══ GIVEN DATA

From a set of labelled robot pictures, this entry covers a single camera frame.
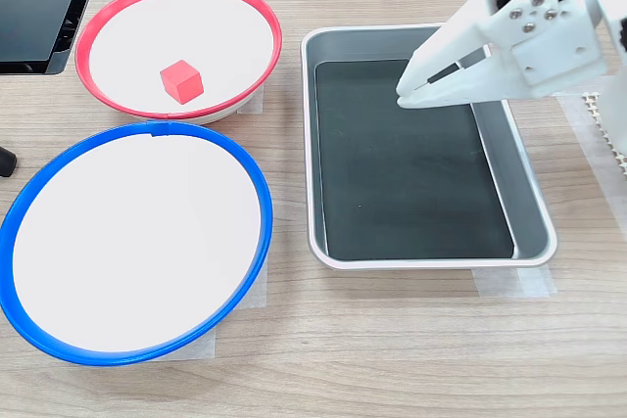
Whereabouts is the red cube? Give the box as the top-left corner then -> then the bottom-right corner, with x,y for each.
159,59 -> 205,107

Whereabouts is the steel tray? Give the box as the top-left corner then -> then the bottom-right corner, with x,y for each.
300,23 -> 559,271

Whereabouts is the pale perforated plate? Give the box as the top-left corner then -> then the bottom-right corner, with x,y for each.
580,89 -> 627,177

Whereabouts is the black mat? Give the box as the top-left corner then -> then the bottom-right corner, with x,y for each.
314,59 -> 515,261

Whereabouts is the translucent paper sheet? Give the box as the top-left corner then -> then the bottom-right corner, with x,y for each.
236,83 -> 266,116
144,260 -> 268,363

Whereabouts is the white plate with red rim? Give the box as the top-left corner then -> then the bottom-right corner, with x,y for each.
74,0 -> 284,125

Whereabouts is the translucent tape strip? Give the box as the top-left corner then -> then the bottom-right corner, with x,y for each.
471,264 -> 558,299

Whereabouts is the white plate with blue rim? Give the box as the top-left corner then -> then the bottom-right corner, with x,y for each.
0,119 -> 274,367

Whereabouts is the black electronic device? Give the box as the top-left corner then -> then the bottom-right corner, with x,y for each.
0,0 -> 108,77

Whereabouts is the small black object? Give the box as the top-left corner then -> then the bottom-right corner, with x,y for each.
0,145 -> 19,179

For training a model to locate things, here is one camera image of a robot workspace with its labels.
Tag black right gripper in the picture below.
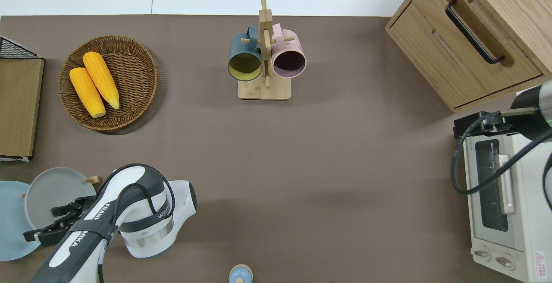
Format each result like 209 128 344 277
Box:
453 111 518 139

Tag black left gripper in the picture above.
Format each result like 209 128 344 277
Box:
24 196 110 247

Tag gray round plate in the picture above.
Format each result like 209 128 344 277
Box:
25 167 97 230

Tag wooden plate rack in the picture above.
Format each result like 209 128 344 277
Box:
19 176 101 198

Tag light blue round plate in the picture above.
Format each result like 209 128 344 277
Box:
0 181 42 261

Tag wooden drawer cabinet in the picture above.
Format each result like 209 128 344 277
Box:
385 0 552 113

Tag white toaster oven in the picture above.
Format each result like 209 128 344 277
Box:
462 87 552 283

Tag short yellow corn cob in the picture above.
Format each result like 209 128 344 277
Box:
69 67 107 119

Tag long yellow corn cob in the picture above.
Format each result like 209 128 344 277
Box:
82 51 120 110

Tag brown wicker basket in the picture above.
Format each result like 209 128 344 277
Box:
58 35 158 132

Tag brown table mat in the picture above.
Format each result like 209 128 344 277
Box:
0 14 552 283

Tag blue and wood bottle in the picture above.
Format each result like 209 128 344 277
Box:
229 264 253 283

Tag pink mug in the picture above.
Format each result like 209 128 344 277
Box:
271 23 307 79

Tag wooden mug tree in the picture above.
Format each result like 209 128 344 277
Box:
237 0 296 101

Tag dark teal mug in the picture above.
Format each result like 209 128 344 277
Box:
227 25 263 82

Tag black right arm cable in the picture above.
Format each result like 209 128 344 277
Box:
451 111 552 195

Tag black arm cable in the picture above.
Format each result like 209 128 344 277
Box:
106 164 176 227
451 111 552 195

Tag white oven door handle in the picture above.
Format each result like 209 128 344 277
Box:
498 154 516 214

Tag black cabinet handle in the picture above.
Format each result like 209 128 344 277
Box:
445 0 505 65

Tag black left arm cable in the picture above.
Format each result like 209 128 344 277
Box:
106 164 176 227

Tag wood and wire shelf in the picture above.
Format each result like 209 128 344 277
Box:
0 35 45 162

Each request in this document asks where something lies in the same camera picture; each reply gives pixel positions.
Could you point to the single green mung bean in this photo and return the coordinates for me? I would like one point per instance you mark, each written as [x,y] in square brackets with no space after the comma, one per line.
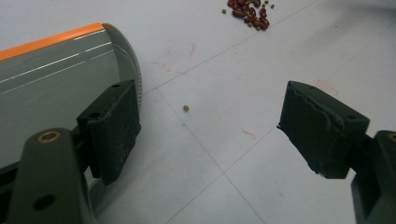
[186,108]

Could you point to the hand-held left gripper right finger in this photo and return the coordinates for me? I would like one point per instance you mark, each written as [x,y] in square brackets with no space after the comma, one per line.
[317,130]

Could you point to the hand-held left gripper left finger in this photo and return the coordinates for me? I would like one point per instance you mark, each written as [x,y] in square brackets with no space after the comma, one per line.
[112,130]

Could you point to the pile of red and green beans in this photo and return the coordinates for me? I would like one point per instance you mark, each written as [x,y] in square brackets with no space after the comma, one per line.
[250,14]

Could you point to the grey dustpan with orange edge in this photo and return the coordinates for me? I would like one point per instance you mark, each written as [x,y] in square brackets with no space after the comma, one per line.
[53,93]

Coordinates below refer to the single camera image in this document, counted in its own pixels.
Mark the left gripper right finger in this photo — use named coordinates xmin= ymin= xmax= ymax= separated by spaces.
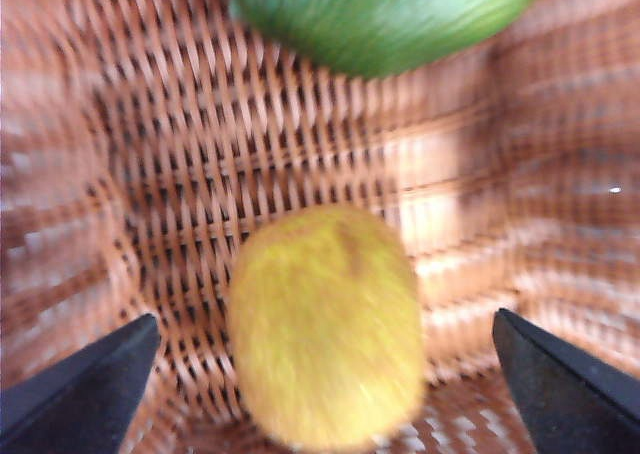
xmin=492 ymin=307 xmax=640 ymax=454

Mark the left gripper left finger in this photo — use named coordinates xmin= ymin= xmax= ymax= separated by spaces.
xmin=0 ymin=312 xmax=162 ymax=454

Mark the yellow-brown kiwi fruit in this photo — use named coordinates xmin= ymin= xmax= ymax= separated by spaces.
xmin=227 ymin=204 xmax=427 ymax=450

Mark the brown wicker basket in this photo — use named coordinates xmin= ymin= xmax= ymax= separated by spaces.
xmin=0 ymin=0 xmax=640 ymax=454

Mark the green avocado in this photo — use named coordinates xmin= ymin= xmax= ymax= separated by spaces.
xmin=228 ymin=0 xmax=549 ymax=80

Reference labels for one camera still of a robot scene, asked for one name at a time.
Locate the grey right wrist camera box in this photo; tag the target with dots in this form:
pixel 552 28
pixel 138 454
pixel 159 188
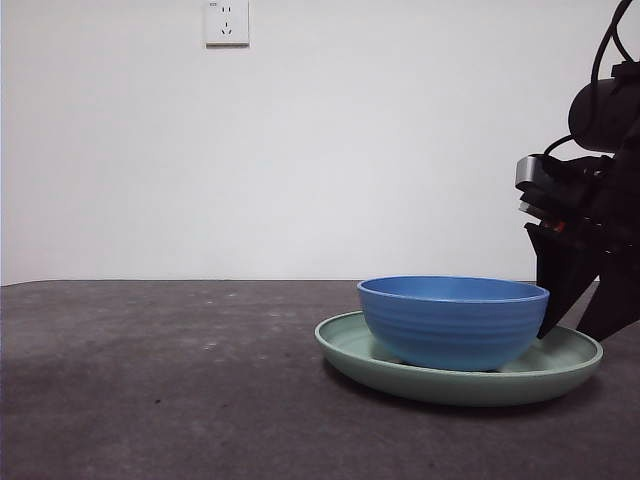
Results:
pixel 527 172

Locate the green round plate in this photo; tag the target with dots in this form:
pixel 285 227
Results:
pixel 450 389

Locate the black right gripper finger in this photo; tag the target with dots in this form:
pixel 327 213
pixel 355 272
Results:
pixel 565 270
pixel 617 300

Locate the white wall socket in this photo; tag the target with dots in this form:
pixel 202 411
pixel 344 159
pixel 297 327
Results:
pixel 227 25

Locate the blue ribbed bowl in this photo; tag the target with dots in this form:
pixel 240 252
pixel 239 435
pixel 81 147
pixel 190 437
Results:
pixel 450 325

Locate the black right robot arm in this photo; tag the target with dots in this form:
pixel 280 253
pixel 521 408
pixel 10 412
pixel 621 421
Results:
pixel 600 115

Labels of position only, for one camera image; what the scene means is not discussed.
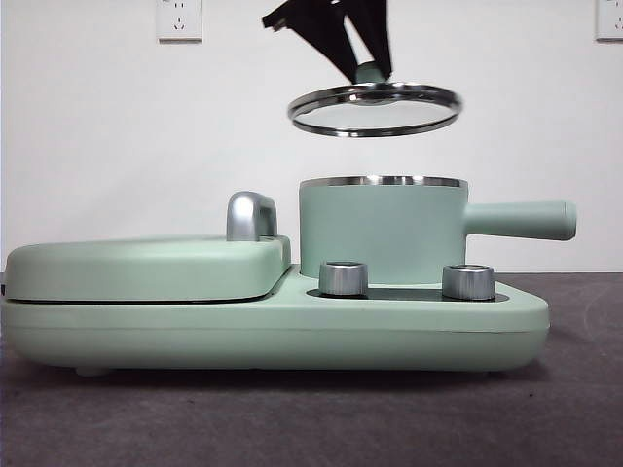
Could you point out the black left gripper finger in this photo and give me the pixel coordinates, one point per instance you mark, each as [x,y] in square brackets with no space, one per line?
[326,34]
[377,34]

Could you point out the glass lid with green knob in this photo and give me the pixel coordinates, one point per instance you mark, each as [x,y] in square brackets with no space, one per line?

════

The whole listing above should be restated word for word, minus any images.

> [EXERCISE OUTPUT]:
From a set of labelled robot pictures, this entry covers a single camera frame.
Whereabouts is the red cube? Give the box as the top-left corner then -> then the bottom-right corner, with x,y for each.
159,59 -> 205,107

Whereabouts is the steel tray? Give the box as the top-left corner then -> then the bottom-right corner, with x,y for each.
300,23 -> 559,271

Whereabouts is the pale perforated plate? Give the box as the top-left corner then -> then the bottom-right corner, with x,y for each.
580,89 -> 627,177

Whereabouts is the black mat? Give the box as the top-left corner then -> then the bottom-right corner, with x,y for each.
314,59 -> 515,261

Whereabouts is the translucent paper sheet? Give the box as the top-left corner then -> then the bottom-right corner, with x,y for each.
236,83 -> 266,116
144,260 -> 268,363

Whereabouts is the white plate with red rim? Give the box as the top-left corner then -> then the bottom-right corner, with x,y for each.
74,0 -> 284,125

Whereabouts is the translucent tape strip? Give the box as the top-left corner then -> then the bottom-right corner, with x,y for each.
471,264 -> 558,299

Whereabouts is the white plate with blue rim? Give the box as the top-left corner then -> then the bottom-right corner, with x,y for each.
0,119 -> 274,367

Whereabouts is the black electronic device? Give the box as the top-left corner then -> then the bottom-right corner, with x,y for each.
0,0 -> 108,77

Whereabouts is the small black object? Give the box as the top-left corner then -> then the bottom-right corner, with x,y for each.
0,145 -> 19,179

For training a model to locate things, here is one camera image of a robot workspace with its labels.
Tag black right gripper in the picture below.
Format each result like 209 128 344 277
Box:
453 111 518 139

Tag black left gripper in the picture above.
Format each result like 209 128 344 277
Box:
24 196 110 247

Tag gray round plate in the picture above.
Format each result like 209 128 344 277
Box:
25 167 97 230

Tag wooden plate rack in the picture above.
Format each result like 209 128 344 277
Box:
19 176 101 198

Tag light blue round plate in the picture above.
Format each result like 209 128 344 277
Box:
0 181 42 261

Tag wooden drawer cabinet in the picture above.
Format each result like 209 128 344 277
Box:
385 0 552 113

Tag white toaster oven in the picture above.
Format each result like 209 128 344 277
Box:
462 87 552 283

Tag short yellow corn cob in the picture above.
Format each result like 209 128 344 277
Box:
69 67 107 119

Tag long yellow corn cob in the picture above.
Format each result like 209 128 344 277
Box:
82 51 120 110

Tag brown wicker basket in the picture above.
Format each result like 209 128 344 277
Box:
58 35 158 132

Tag brown table mat in the picture above.
Format each result like 209 128 344 277
Box:
0 14 552 283

Tag blue and wood bottle in the picture above.
Format each result like 209 128 344 277
Box:
229 264 253 283

Tag pink mug in the picture above.
Format each result like 209 128 344 277
Box:
271 23 307 79

Tag wooden mug tree in the picture above.
Format each result like 209 128 344 277
Box:
237 0 296 101

Tag dark teal mug in the picture above.
Format each result like 209 128 344 277
Box:
227 25 263 82

Tag black right arm cable in the picture above.
Format each result like 209 128 344 277
Box:
451 111 552 195

Tag black arm cable in the picture above.
Format each result like 209 128 344 277
Box:
106 164 176 227
451 111 552 195

Tag white oven door handle in the picture above.
Format each result like 209 128 344 277
Box:
498 154 516 214

Tag black cabinet handle in the picture above.
Format each result like 209 128 344 277
Box:
445 0 505 65

Tag black left arm cable in the picture above.
Format each result like 209 128 344 277
Box:
106 164 176 227

Tag wood and wire shelf in the picture above.
Format each result like 209 128 344 277
Box:
0 35 45 162

Each request in this document asks where something lies in the same camera picture; each reply gives pixel positions.
Could you point to the single green mung bean in this photo and return the coordinates for me? I would like one point per instance you mark, each written as [x,y] in square brackets with no space after the comma, one per line.
[186,108]

Could you point to the hand-held left gripper right finger in this photo and return the coordinates for me? I would like one point per instance you mark, each written as [x,y] in square brackets with no space after the comma, one per line.
[317,130]

Could you point to the hand-held left gripper left finger in this photo and return the coordinates for me? I would like one point per instance you mark, each written as [x,y] in square brackets with no space after the comma, one per line.
[112,130]

Could you point to the pile of red and green beans in this photo and return the coordinates for me? I would like one point per instance you mark, each written as [x,y] in square brackets with no space after the comma, one per line.
[250,14]

Could you point to the grey dustpan with orange edge in this photo and return the coordinates for me? I would like one point per instance you mark, each written as [x,y] in square brackets with no space after the comma, one per line.
[53,93]

Coordinates below refer to the single camera image in this document, counted in its own pixels.
Mark the left gripper right finger in this photo — use named coordinates xmin= ymin= xmax= ymax= separated by spaces.
xmin=492 ymin=307 xmax=640 ymax=454

Mark the left gripper left finger in this photo — use named coordinates xmin= ymin= xmax= ymax= separated by spaces.
xmin=0 ymin=312 xmax=162 ymax=454

Mark the yellow-brown kiwi fruit in this photo — use named coordinates xmin= ymin= xmax= ymax= separated by spaces.
xmin=227 ymin=204 xmax=427 ymax=450

Mark the brown wicker basket in this photo — use named coordinates xmin= ymin= xmax= ymax= separated by spaces.
xmin=0 ymin=0 xmax=640 ymax=454

Mark the green avocado in this photo — use named coordinates xmin= ymin= xmax= ymax= separated by spaces.
xmin=228 ymin=0 xmax=549 ymax=80

Reference labels for one camera still of a robot scene, asked for one name at a time.
Locate the grey right wrist camera box in this photo; tag the target with dots in this form:
pixel 552 28
pixel 138 454
pixel 159 188
Results:
pixel 527 172

Locate the green round plate in this photo; tag the target with dots in this form:
pixel 285 227
Results:
pixel 450 389

Locate the black right gripper finger in this photo; tag the target with dots in this form:
pixel 327 213
pixel 355 272
Results:
pixel 565 270
pixel 617 300

Locate the white wall socket in this photo; tag the target with dots in this form:
pixel 202 411
pixel 344 159
pixel 297 327
Results:
pixel 227 25

Locate the blue ribbed bowl in this photo; tag the target with dots in this form:
pixel 240 252
pixel 239 435
pixel 81 147
pixel 190 437
Results:
pixel 450 325

Locate the black right robot arm in this photo; tag the target with dots in this form:
pixel 280 253
pixel 521 408
pixel 10 412
pixel 621 421
Results:
pixel 600 115

Labels of position only, for one camera image; what the scene means is not discussed.
Could you point out the black left gripper finger in this photo and give me the pixel coordinates, one point per instance you mark, each as [x,y] in square brackets with no space, one per line?
[326,34]
[377,34]

Could you point out the glass lid with green knob in this photo and give me the pixel coordinates, one point per instance you mark, each as [x,y] in square brackets with no space, one per line?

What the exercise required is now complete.